## Requirement
Search the material for the string "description", then return every line where it is found.

## Dataset entries
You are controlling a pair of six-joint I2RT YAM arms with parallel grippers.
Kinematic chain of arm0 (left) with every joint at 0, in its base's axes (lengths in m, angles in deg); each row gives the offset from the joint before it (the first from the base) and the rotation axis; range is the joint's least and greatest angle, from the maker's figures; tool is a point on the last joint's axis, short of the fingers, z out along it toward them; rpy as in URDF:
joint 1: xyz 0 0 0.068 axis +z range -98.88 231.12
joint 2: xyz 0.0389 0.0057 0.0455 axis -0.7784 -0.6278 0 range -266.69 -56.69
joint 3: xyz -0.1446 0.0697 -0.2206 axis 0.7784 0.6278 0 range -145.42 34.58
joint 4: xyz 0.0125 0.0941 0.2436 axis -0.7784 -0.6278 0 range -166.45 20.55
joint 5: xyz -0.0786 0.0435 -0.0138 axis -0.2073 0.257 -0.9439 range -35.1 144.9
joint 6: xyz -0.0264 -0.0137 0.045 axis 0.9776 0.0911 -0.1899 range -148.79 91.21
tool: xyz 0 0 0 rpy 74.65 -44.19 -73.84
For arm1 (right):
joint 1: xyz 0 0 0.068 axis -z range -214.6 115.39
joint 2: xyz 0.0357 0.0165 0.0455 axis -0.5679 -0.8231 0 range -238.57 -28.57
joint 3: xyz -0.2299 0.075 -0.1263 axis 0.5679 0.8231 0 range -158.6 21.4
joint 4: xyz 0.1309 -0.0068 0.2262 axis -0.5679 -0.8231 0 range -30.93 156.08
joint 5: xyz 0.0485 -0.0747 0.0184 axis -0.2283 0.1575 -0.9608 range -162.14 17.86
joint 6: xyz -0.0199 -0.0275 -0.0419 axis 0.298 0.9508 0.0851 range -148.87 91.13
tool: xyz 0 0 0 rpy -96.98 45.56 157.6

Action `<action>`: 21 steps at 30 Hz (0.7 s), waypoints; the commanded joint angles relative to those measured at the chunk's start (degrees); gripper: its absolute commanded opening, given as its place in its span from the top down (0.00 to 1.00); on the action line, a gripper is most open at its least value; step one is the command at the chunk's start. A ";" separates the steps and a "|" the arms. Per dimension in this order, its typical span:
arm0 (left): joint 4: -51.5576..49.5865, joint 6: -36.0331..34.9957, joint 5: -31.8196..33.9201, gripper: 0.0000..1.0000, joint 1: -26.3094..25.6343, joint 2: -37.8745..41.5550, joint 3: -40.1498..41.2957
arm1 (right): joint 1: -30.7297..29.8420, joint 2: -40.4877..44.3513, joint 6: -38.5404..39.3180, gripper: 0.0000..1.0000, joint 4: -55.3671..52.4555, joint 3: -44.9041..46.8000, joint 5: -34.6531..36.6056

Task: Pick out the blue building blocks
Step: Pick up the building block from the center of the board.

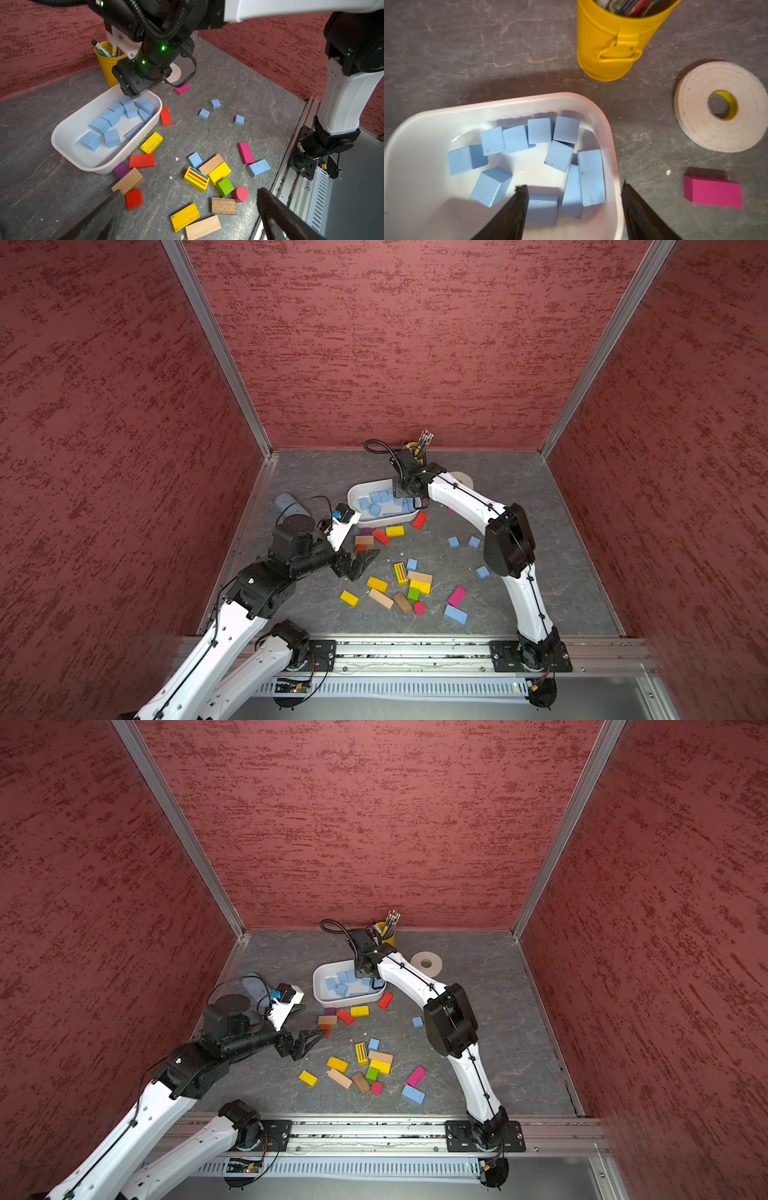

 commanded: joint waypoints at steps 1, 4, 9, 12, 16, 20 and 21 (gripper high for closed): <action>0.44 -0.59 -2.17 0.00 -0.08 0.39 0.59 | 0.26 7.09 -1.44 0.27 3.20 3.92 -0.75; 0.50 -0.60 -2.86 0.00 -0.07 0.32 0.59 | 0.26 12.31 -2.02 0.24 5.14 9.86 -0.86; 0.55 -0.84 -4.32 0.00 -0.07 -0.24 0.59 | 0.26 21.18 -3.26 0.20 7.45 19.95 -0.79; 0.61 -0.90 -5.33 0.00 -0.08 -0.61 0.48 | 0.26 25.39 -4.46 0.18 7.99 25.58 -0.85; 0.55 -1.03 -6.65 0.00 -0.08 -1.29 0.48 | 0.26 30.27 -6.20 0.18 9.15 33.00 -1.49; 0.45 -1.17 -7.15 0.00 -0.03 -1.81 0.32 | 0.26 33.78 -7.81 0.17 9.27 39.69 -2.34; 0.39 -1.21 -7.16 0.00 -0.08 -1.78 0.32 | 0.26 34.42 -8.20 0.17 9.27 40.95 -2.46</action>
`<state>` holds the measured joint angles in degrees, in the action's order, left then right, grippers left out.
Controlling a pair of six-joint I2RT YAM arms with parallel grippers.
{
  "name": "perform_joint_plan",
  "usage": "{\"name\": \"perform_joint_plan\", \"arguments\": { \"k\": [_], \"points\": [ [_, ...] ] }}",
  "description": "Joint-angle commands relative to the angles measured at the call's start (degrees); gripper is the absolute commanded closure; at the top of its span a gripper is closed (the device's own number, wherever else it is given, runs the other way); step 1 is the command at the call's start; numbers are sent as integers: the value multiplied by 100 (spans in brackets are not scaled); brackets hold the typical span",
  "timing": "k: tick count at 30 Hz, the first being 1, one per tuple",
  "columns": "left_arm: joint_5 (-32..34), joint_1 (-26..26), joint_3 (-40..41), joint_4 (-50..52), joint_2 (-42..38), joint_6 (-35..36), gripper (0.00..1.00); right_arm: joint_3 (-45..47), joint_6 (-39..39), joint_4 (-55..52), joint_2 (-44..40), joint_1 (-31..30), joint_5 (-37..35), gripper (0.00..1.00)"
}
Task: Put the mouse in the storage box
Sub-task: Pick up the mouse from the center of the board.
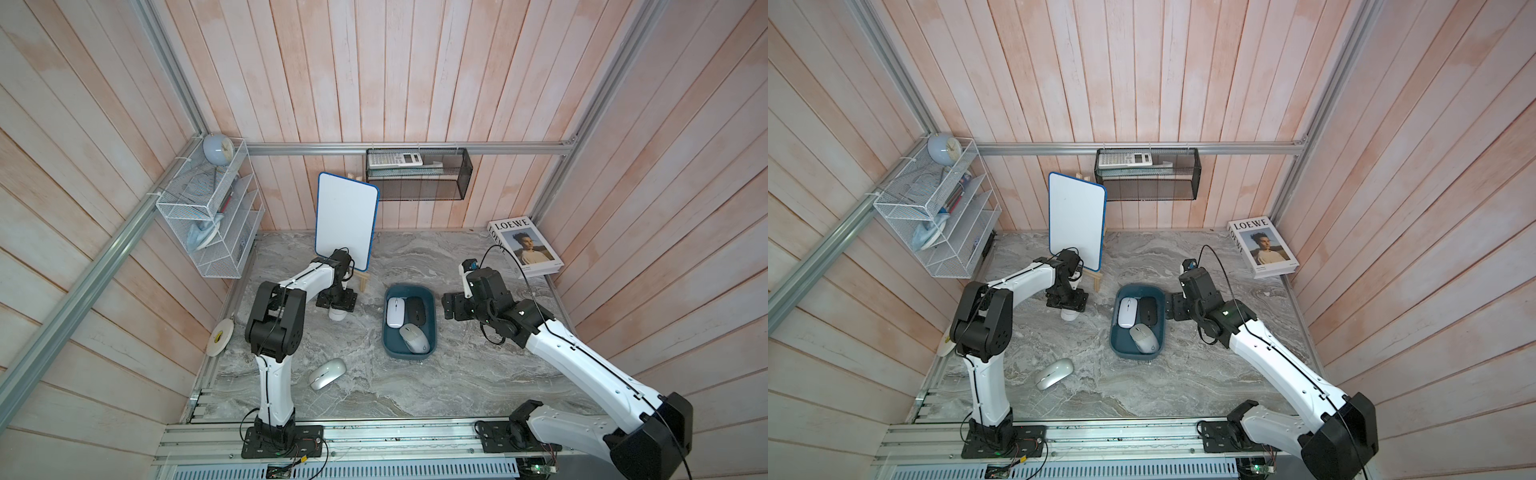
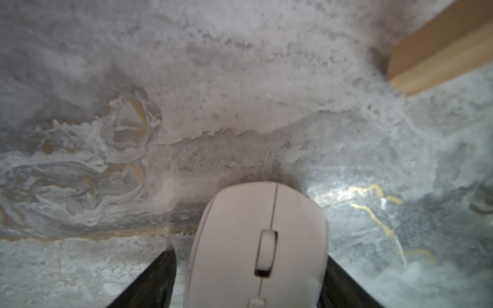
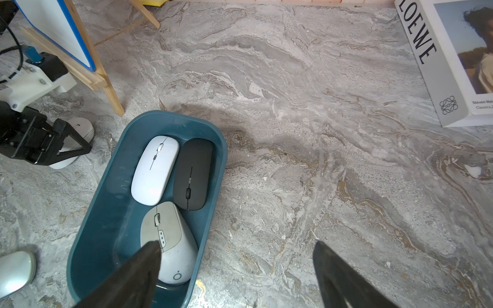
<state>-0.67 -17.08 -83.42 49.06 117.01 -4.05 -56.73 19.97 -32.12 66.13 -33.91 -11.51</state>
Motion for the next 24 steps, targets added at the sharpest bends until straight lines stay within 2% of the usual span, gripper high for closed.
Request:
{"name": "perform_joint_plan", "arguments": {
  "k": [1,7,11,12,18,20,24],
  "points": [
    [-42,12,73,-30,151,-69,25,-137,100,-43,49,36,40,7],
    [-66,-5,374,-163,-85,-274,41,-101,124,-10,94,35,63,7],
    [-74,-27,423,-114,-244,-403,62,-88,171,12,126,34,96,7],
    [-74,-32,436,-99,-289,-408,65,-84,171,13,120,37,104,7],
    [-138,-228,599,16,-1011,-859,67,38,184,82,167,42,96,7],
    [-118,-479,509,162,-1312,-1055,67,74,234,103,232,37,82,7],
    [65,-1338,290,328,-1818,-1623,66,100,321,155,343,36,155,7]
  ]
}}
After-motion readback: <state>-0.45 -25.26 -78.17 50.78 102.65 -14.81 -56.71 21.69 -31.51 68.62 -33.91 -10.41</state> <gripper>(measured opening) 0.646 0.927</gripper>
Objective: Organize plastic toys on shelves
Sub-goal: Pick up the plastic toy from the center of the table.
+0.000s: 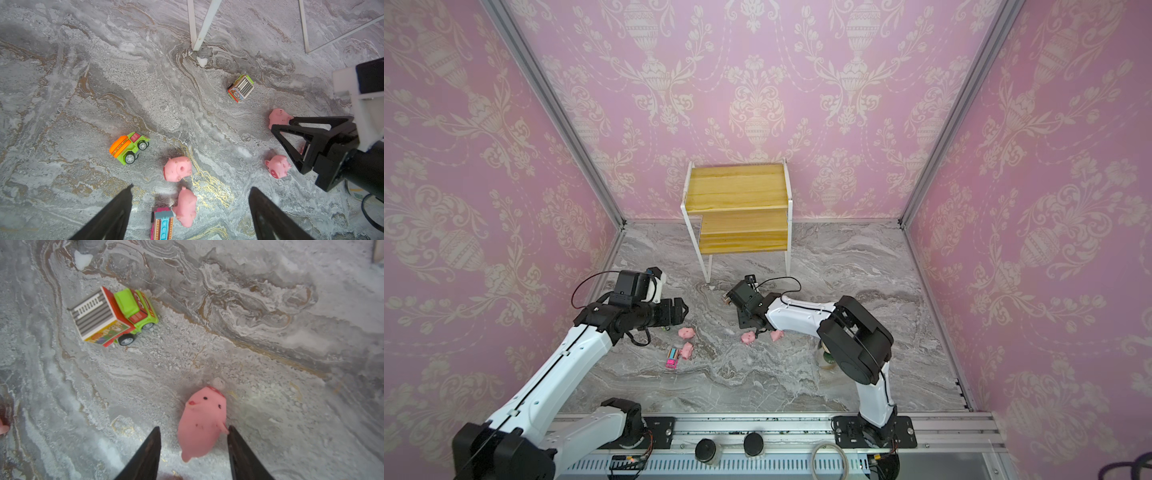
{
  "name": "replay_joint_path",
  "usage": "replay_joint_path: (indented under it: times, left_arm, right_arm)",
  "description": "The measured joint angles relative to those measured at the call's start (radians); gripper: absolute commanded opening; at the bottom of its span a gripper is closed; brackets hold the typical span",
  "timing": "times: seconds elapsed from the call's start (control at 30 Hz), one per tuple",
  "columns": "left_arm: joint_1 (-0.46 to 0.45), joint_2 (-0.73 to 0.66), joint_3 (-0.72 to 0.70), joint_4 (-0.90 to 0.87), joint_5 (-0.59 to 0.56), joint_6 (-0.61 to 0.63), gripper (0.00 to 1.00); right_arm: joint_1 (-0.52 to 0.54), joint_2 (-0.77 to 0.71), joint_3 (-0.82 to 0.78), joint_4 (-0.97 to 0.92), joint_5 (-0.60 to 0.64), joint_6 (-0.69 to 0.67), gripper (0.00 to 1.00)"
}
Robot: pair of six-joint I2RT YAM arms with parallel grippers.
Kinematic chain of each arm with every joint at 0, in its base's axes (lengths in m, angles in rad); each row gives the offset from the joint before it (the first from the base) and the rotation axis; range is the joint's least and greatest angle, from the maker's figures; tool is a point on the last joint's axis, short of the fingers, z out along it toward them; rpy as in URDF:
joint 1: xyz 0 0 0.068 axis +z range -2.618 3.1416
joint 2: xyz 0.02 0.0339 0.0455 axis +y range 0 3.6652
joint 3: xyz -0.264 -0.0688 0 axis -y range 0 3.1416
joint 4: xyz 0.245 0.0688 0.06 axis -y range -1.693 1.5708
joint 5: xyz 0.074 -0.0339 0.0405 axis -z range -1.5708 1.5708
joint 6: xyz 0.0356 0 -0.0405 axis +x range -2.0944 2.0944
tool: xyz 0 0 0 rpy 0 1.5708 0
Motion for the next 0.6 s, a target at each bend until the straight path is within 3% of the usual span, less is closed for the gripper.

## Solution for this exercise
  "description": "Joint-angle commands relative to the angles measured at the call's start (degrees); gripper is the absolute commanded closure; at the top of its span a gripper is closed (the device's own number, wherever else it is given, runs the other way); step 1 is the command at the call's start; numbers are sent as integers: the value multiplied by 100 (spans in brackets are not scaled); brackets hold the typical span",
  "description": "The measured joint angles relative to those measured at the call's start (radians); gripper: absolute commanded opening; at the bottom of its span a gripper is closed; brackets hold the typical span",

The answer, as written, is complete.